The train protection system (ATP) and engine monitor (PULSE) can’t remember what year it is, they also ‘forget’ to record data.

Time is not controlled from a central unit (as fas as any engineer I have spoken to knows) so each loco has to be updated manually (by the diver randomly entering the time). Pity they are so busy and can’t be recalled for the update.

This is not to mention the Track Side Monitoring equipment used to locate hot/cold wheels and bearings (thus preventing derailments). Last time I was there the sites were registering ambient temperatures of >46 to 52 C! These devices are located in the middle of nowhere, 100’s Km from the nearest person (here is FOUR times larger than Texas).

If one of the systems falls over, and there is a derailment, then the corporation will lose aprox Au$100mill a DAY!

It is a big deal to us.

Anonymous Coward says:

The DST update is definitely a very big deal to some people. No, it’s not an end-of-the-world catastrophe, but it will cause problems if not properly patched. Take Microsoft Exchange for example. If the Exchange servers, the individual user mailboxes, and the end user workstations aren’t all updated with patches, then users’ appointment and meeting times could be wrong, or their calendar could become corrupted. We already had this issue on one public calendar, where all but one of the end users’ workstations had been updated and the calendar itself was updated, and the one whose workstation wasn’t updated started corrupting all the calendar entries beyond March 11. This is a HUGE problem for lots of companies.

There are numerous other computer systems where if server time and workstation time don’t sync, it causes tons of problems, errors, etc. Please don’t brush this off as stupidity when you don’t know all the facts. For the average consumer, it probably isn’t that big of a deal. But believe me, this is worse than you might imagine for many corporations. I think the earlier comment on train locomotives and whatnot is a pretty fair example of that.

Jon says:

Not an issue...

Another example of the impact of the DST change. Those of us who work in outsourced IT contracts that have SLAs surrounding performance. Now take 20,000 users who have the potential to have their meetings off by an hour. For those that do have issues because their patches didn’t get applied or they are incapable of reading and/or retaining information or both call the afore mentioned outsourced IT company for support. It was an unnecessary burden on our resources and increased our risk of financial penalties because some politician thought it would be a good idea to have DST earlier in the year.

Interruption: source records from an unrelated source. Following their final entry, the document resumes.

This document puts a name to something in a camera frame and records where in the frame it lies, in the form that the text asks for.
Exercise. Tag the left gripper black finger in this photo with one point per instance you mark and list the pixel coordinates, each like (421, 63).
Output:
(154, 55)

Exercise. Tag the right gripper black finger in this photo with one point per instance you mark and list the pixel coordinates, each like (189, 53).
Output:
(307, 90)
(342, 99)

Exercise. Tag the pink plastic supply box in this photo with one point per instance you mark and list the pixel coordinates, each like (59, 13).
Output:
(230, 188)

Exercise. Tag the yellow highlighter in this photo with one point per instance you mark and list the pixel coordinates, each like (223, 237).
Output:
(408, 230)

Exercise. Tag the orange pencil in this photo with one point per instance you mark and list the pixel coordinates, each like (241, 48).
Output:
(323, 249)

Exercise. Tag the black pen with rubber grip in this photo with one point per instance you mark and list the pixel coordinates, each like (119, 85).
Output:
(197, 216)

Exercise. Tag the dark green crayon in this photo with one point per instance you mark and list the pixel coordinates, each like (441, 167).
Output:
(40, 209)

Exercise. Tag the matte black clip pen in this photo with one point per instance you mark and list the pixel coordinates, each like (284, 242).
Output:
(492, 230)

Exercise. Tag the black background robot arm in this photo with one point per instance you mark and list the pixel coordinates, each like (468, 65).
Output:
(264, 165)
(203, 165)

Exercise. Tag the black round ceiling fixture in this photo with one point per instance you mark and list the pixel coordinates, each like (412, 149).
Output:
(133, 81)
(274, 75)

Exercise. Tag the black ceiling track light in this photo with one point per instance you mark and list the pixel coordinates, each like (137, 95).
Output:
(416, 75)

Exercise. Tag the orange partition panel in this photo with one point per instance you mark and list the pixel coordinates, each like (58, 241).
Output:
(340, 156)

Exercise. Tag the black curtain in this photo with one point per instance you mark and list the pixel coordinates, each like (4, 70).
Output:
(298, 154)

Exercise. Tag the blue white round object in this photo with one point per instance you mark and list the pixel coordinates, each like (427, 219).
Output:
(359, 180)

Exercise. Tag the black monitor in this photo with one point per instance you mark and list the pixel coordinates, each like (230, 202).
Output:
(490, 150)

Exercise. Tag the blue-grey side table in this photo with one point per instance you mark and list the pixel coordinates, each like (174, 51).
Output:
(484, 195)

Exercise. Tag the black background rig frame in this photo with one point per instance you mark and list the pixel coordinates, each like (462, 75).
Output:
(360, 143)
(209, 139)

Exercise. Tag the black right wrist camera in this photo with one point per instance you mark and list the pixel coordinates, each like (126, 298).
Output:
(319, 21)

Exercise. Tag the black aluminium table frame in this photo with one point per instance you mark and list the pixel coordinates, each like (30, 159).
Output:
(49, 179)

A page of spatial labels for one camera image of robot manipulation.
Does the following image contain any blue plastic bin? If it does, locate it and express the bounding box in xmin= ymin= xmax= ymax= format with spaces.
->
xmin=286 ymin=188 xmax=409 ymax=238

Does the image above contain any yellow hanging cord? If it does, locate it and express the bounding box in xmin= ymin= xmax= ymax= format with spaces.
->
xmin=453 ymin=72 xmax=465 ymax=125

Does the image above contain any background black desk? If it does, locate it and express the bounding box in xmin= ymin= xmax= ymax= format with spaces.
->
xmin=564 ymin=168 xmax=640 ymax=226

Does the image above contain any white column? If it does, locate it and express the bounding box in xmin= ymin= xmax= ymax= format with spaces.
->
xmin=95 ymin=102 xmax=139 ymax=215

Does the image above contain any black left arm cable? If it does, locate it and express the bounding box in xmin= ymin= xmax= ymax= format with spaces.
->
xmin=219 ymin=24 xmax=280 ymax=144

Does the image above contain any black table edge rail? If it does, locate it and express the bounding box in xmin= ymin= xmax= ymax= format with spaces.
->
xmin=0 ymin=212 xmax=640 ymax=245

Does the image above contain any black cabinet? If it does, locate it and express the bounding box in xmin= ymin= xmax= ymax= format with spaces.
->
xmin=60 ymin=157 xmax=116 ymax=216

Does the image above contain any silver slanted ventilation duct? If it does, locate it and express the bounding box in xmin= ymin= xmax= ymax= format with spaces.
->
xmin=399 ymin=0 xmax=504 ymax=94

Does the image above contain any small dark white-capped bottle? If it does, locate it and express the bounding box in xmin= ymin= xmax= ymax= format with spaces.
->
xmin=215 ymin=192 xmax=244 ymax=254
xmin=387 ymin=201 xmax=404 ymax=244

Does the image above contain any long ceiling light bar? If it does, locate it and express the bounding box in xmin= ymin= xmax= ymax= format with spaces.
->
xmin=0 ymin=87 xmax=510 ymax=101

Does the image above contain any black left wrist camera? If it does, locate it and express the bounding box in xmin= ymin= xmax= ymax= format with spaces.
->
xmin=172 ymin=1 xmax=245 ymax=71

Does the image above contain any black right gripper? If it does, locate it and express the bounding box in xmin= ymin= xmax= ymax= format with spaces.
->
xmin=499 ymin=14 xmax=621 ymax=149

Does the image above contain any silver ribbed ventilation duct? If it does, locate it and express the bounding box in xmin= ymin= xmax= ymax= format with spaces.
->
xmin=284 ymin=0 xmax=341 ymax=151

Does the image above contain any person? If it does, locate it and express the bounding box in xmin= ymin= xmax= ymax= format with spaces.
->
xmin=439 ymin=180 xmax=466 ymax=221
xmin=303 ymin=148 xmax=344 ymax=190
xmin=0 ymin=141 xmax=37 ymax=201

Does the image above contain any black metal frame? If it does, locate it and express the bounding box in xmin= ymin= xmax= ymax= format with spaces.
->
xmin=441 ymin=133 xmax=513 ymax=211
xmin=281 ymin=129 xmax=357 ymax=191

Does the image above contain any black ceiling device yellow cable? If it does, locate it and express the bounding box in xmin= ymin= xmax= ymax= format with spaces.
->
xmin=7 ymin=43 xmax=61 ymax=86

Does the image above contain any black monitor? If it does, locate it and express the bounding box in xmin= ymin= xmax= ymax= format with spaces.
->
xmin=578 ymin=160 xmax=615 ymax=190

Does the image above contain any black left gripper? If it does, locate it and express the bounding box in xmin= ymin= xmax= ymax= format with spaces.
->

There are plenty of concerns and significant impact due to this (pointless?) DST change. To say their are not is ignorant and dismisses all of the headaches many of us IT people endured as a result.

As for the comment about what we “IT people get paid for”.. It is a rare IT organization that has plenty of staff sitting around just looking for something to do. In exchange for preparing and patching for DST, your tickets, requests, projects, and support in general was delayed. I would guess you probably had to call your helpdesk today and got pissed cause you had to wait in queue too long.

Has anyone actually benefited from this yet? Does anyone even know WHY this change was made? I would also like to know who’s idea it was so I can introduce them to my foot.